A new report from Caritas Oceania, Caritas Australia and Jubilee Australia Research Centre, has revealed the total annual finance needs for Pacific nations facing climate mitigation, adaptation and loss and damage costs could conservatively sit at around USD$1.5bn.
Meanwhile, estimates of climate financing delivered annually between 2015 and 2020 sit at $0.2-0.6bn, pointing to an annual financing gap in the region of $1bn.
The estimates appear in Weathering the Storm which examines tensions between debt and climate challenges in the Pacific, coinciding with COP29 which is currently underway in Baku, Azerbaijan.
The report was launched at an event in Baku alongside Tuvalu’s Minister for Climate Change and a policy analyst from the Pacific Island Climate Action Network.
Many Pacific countries have suffered worsening debt in recent years. For some this is owed to large borrowing due to pandemic-induced loss of economic activity. The report examines this debt in the context of an urgent requirement for these countries to invest in climate adaptation and mitigation, and to cover climate related loss and damage.
“For those of us in the Pacific, the connections between debt and climate disasters are important ones to consider. In many developing countries, and countries that are vulnerable to climate change, governments are paying more in interest and other debt servicing obligations than they are on health, education, or climate adaptation. Action must be to be taken to forgive debt and prevent it in the future,” said Cardinal Soane Mafi Bishop of Tonga and Niue and President of Caritas Oceania.
The report also looks at where this debt comes from, as for many their entire debt stock is owed to overseas creditors. Fiji, Samoa and Tonga are three countries paying debt at a level that has been shown to impact a government’s ability to deliver basic services.

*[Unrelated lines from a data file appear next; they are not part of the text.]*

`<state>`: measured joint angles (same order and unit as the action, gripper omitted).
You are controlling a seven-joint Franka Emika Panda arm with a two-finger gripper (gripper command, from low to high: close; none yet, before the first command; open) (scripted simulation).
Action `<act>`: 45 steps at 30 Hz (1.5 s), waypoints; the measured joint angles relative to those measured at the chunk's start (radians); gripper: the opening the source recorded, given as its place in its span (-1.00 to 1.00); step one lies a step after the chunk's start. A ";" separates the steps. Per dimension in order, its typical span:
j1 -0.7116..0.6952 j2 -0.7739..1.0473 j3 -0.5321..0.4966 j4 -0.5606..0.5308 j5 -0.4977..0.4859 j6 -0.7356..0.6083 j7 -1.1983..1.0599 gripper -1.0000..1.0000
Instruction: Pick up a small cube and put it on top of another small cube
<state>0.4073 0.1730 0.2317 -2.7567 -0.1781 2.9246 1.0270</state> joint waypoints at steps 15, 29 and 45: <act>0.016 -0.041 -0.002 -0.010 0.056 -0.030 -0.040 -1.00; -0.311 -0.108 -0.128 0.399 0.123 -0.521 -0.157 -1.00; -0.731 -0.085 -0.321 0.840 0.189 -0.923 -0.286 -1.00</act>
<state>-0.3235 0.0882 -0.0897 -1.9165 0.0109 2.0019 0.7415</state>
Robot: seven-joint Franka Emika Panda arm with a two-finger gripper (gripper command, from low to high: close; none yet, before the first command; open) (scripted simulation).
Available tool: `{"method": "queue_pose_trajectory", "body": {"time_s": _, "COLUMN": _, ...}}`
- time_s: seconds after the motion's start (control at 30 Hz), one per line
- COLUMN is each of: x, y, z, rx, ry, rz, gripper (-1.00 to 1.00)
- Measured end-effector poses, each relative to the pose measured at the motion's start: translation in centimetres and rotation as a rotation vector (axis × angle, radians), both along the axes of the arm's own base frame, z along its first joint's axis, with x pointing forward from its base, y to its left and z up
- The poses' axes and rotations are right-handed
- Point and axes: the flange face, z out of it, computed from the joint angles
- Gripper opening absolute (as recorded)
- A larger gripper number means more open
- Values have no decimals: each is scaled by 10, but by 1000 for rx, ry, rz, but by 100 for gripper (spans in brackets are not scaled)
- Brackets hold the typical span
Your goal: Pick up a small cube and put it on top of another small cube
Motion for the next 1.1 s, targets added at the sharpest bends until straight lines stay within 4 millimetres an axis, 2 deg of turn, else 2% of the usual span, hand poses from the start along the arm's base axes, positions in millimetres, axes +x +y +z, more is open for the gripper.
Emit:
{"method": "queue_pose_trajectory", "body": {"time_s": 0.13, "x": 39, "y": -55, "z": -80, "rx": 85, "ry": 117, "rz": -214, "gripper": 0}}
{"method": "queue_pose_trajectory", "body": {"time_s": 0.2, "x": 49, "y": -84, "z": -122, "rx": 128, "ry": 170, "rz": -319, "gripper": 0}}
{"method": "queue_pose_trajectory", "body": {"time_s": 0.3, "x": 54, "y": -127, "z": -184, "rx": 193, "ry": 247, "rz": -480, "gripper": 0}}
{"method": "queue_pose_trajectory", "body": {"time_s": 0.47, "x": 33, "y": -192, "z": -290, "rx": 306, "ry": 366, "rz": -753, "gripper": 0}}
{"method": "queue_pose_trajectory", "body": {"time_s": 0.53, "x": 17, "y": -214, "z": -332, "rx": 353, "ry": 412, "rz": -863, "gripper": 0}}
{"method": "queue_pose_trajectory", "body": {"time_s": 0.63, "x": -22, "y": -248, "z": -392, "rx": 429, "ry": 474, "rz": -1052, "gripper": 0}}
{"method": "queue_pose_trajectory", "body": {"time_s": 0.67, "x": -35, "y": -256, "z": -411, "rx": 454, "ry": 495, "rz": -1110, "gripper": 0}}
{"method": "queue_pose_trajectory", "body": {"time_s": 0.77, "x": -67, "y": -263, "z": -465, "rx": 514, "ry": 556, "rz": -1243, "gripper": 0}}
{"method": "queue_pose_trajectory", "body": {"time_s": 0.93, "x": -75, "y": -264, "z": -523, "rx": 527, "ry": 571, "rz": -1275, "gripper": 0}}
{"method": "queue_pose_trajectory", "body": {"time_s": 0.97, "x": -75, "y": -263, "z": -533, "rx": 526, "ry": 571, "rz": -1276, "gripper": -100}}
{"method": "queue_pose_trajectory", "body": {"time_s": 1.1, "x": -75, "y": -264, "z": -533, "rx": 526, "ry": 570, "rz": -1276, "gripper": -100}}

Damian Spruce, Advocacy Associate Director at Caritas Australia said: “There are strong signals that the international community is out of step with Pacific needs when it comes to covering the cost of adjusting to a warmer world. What’s more, many of these nations are paying huge amounts of interest to external creditors based in countries that have agreed, across numerous COPs especially since 2009, to take responsibility for a raft of climate costs in developing countries – this dynamic simply doesn’t make sense.”
The report has three clear recommendations:
An immediate increase of climate finance – additional to official aid - to the Pacific to ensure that mitigation, adaptation and loss and damage are adequately funded.
The delivery of finance as grants, not loans, via a UN vehicle rather than banks.
A response to the sovereign debt crises, allowing for the cancellation or restructuring of unsustainable and illegitimate debts, alongside better assessments, more transparency and greater protections for vulnerable countries.
“We cannot make debt entrenchment part of the cost for developing countries as they manage climate impacts they have not wrought. Given these Pacific countries are Australia’s closest neighbors, we hope Minister (for Climate Change and Energy, Chris) Bowen makes their needs clear in his role as Ministerial Pair for the UN’s New Collective Quantified Goal on Climate Finance at COP29,” Mr Spruce said.
This article is taken from a Caritas Australia media release.